XSLTranslation of a large XML file using Java results in OutOfMemory

L

Lenny Wintfeld

Hi

I'm attempting additions/changes to a Java program that (among other
things) uses XSLT to transform a large (96 Mb) XML file. It runs fine on
small XML files but generates OutOfMemory exceptions with large XML
files. I tried a simple punt of -Xmx512MB but that didn't work. In the
future, the input XML file may become considerably bigger than 96 MB, so
even if it did work, it probably would be putting off the inevitable to
some later date.

I'm using JavaSE 1.4.2_11 and the XSL/XML libraries that come with it.
The translation is from and to an xml file. The code I inherited looks a
lot like most of the example code you can find on the net for doing an
XSLT transformation. The relevant part is:

TransformerFactory tf = TransformerFactory.newInstance();
Transformer transformer = tf.newTransformer(xsltSource);
transformer.transform(new StreamSource(new StringReader(x)),
xsltDest);

where xsltSource is XSLT in the form of a string, generated by code
immediately above the snip shown, and the "x" is the input xml to be
transformed.

Things I tried:

1. I modified the above code to use a file instead of a String as the
XML to be transformed and a file for the XSLT that specifies the
transformation. It works fine with small XML input files but not with
large ones. I assume this code is using the DOM parser, and there is
simply not enough room in memory to house the input XML file.

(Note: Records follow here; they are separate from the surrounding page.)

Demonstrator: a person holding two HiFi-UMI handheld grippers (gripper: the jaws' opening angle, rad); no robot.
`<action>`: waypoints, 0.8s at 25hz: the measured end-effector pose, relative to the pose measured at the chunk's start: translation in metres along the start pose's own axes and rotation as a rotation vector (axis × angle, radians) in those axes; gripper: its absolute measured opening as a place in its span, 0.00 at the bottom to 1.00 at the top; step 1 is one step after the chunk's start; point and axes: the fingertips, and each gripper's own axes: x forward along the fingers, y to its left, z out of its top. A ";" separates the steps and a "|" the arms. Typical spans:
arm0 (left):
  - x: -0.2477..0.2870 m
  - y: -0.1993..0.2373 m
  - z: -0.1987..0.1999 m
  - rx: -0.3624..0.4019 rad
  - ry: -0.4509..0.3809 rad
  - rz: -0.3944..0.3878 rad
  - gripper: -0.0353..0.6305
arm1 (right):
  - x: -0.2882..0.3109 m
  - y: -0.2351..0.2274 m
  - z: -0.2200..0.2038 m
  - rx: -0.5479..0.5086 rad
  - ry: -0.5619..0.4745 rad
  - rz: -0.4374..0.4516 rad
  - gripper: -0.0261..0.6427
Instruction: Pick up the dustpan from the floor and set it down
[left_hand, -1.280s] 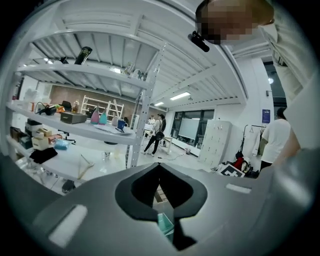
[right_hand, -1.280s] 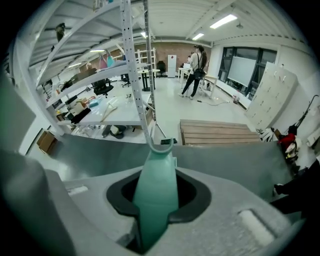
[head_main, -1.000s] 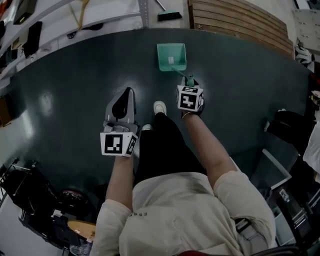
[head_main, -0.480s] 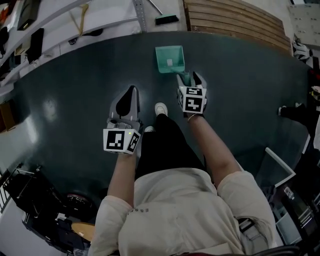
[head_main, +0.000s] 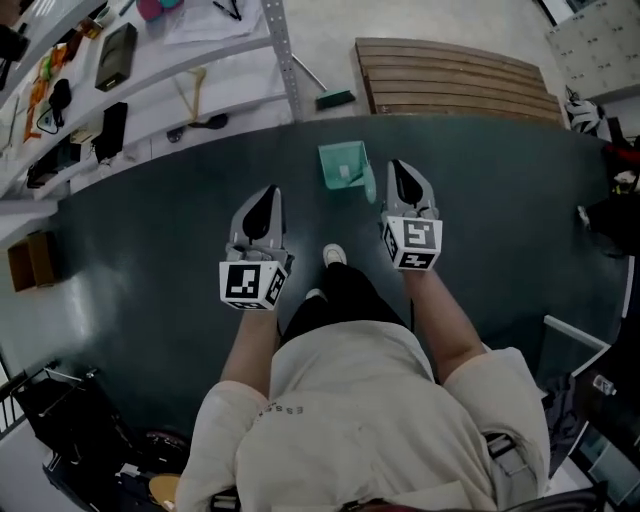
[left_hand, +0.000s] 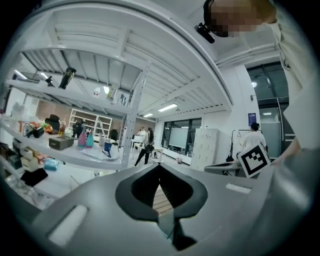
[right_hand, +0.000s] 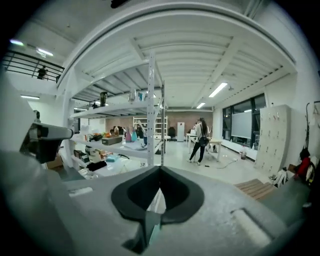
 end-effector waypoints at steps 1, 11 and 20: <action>-0.010 -0.006 0.009 0.004 -0.009 -0.002 0.07 | -0.015 0.003 0.009 0.014 -0.011 0.010 0.03; -0.119 -0.043 0.046 0.032 -0.065 -0.015 0.07 | -0.145 0.068 0.050 0.059 -0.089 0.119 0.03; -0.199 -0.080 0.003 0.015 -0.019 0.013 0.07 | -0.237 0.076 0.006 0.158 -0.020 0.110 0.03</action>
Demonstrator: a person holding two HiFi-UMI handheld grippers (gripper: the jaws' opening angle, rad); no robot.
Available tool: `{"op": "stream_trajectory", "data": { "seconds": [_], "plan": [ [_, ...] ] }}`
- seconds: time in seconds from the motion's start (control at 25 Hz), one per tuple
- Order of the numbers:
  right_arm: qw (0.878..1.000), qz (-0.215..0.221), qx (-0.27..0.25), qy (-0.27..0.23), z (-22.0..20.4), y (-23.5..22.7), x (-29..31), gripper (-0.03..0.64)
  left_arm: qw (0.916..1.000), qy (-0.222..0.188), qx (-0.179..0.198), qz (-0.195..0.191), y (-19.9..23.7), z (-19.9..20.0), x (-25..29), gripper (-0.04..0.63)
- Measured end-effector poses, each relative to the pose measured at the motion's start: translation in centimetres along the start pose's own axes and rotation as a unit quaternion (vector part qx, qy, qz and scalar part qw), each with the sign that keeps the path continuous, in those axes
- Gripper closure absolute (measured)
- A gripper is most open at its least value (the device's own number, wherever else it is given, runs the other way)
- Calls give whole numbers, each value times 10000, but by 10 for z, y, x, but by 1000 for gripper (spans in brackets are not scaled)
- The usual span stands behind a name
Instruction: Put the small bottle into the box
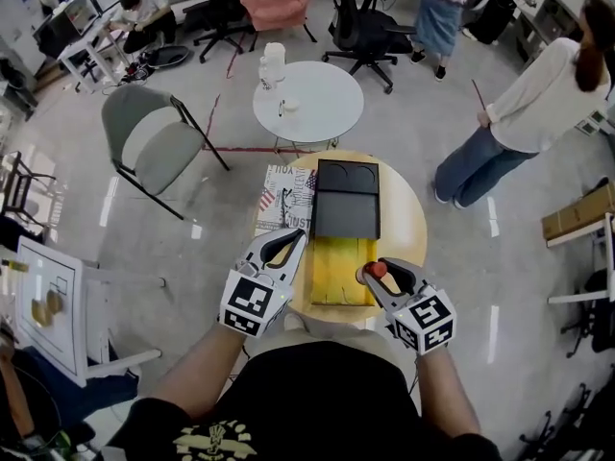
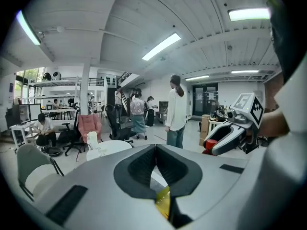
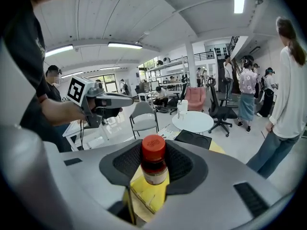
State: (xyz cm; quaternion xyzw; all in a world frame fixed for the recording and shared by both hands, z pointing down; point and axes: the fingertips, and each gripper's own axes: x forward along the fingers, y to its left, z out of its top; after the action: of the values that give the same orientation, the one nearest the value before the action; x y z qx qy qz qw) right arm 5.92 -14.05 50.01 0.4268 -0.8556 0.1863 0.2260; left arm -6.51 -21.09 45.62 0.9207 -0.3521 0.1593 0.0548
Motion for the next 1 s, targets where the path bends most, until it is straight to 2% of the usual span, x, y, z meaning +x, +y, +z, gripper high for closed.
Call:
{"op": "stream_trajectory", "data": {
  "seconds": [0.48,0.76,1.0],
  "plan": [
    [9949,832,-349,450,-59,8,36,460,9979,284,-234,525,-10,-34,1,577],
    [9918,990,-445,675,-92,11,54,460,9963,449,-377,629,-17,-67,0,577],
    [9910,960,-407,842,-116,5,68,460,9959,568,-445,551,-23,-87,4,577]
  ]
}}
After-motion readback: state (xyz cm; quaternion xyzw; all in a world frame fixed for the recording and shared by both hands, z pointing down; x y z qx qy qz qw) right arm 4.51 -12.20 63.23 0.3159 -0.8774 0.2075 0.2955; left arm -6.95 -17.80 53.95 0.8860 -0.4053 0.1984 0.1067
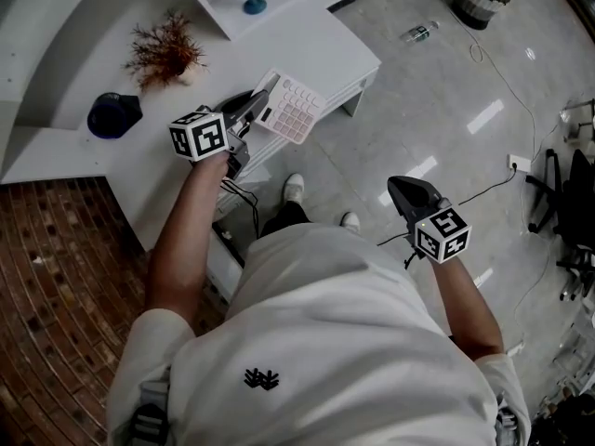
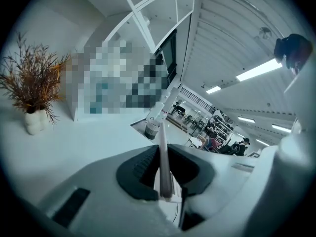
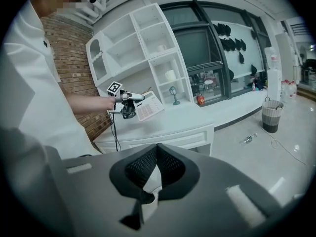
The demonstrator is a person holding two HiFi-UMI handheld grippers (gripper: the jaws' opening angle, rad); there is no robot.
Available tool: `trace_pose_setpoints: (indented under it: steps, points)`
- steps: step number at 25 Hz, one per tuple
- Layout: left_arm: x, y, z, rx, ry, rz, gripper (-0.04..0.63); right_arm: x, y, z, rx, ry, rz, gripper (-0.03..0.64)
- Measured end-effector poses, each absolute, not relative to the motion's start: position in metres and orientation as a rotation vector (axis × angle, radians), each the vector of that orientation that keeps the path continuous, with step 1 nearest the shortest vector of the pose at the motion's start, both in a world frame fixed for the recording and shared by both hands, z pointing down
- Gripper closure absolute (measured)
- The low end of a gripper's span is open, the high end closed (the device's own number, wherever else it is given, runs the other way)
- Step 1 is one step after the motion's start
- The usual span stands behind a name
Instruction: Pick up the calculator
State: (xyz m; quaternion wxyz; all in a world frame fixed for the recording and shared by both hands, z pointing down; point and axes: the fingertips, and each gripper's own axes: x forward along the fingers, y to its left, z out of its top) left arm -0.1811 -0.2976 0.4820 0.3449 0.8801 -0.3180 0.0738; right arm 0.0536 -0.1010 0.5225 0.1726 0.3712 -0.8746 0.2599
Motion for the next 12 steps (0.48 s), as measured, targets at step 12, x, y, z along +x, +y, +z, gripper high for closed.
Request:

2. Based on some old (years old) newsgroup posts I found, I tried using
a SAX equivalent of the above code, assuming that SAX takes in, parses
and transforms the input XML file either picemeal (maybe element by
element?) or that SAX uses the complete virtual memory of the computer.
But this code also results successful runs on small input XML files and
OutOfMemory errors on large ones. Here is a snip of the SAX code
(adapted from a chapter of Burke's "XSLT and Java" at the O'Reilly
website):

FileInputStream brXSLT = new FileInputStream ("C:/Documents and
Settings/Lenny/Desktop/OCCxsl.xsl");

// Set up the transformer
TransformerFactory transFact =
TransformerFactory.newInstance( );
SAXTransformerFactory saxTransFact =
(SAXTransformerFactory) transFact;
Source xsltSource = new StreamSource(brXSLT);
TransformerHandler transHand =
saxTransFact.newTransformerHandler(xsltSource);

// Set up input source
InputSource inxml = new InputSource(inXML);
SAXSource saxSource = new SAXSource(inxml);

// Set the destination for the XSLT transformation
transHand.setResult(new StreamResult(outXML));

// attach the XSLT processor to the XMLReader
String parserClass = "org.apache.crimson.parser.XMLReaderImpl";
XMLReader reader = XMLReaderFactory.createXMLReader(parserClass);

//parse the input file to an output file
reader.setContentHandler(transHand);
reader.parse(inxml);


I'm considering making a custom parser of the input XML file which
basically identifies elements of the input XML file and treats each
element as if it were a comlete document. e.g. send the content handler
ch.startDocument()
ch.startElement(..) // pass through the original element
ch.characters(..) // "
ch.endElement(..) // "
ch.endDocument()
for each element in the input XML file.

But being a newbie to XSLT, I don't know if this is worth pursuing, or
even if it would work; I'm hoping there are simpler, more strightforward
ways of accomplising the same thing and at a higher level. It does seem
pretty clumsy, even if it would work.

I found a reply on the web to someone who had a similar problem. To the
effect that a "SAX pipeline" should be used. But there was no further
elaboration, and so far, I haven't figured out what a SAX Pipeline is or
how it would help.

Any advice, references to examples, or actual examples would be
greatly appreciated.

Non-procedural programming is taking quite a bit of effort to
understand!

Thanks in advance for your help.

Lenny Wintfeld

ps - I've had this up on comp.lang.java.programmer for most of the day
with no replies. It bridges both specialties, that's why I'm trying
here.
 
J

Joe Kesselman

In general, XSLT can't operate as a streaming processor, since its use
of XPaths assumes the entire document is available in memory (or at
least can be re-read) at once. Some processors use more compact models
than others and thus may be able to handle larger documents in the same
memory; this is part of why Xalan created its own model, known as DTM,
rather than using an off-the-shelf DOM implementation.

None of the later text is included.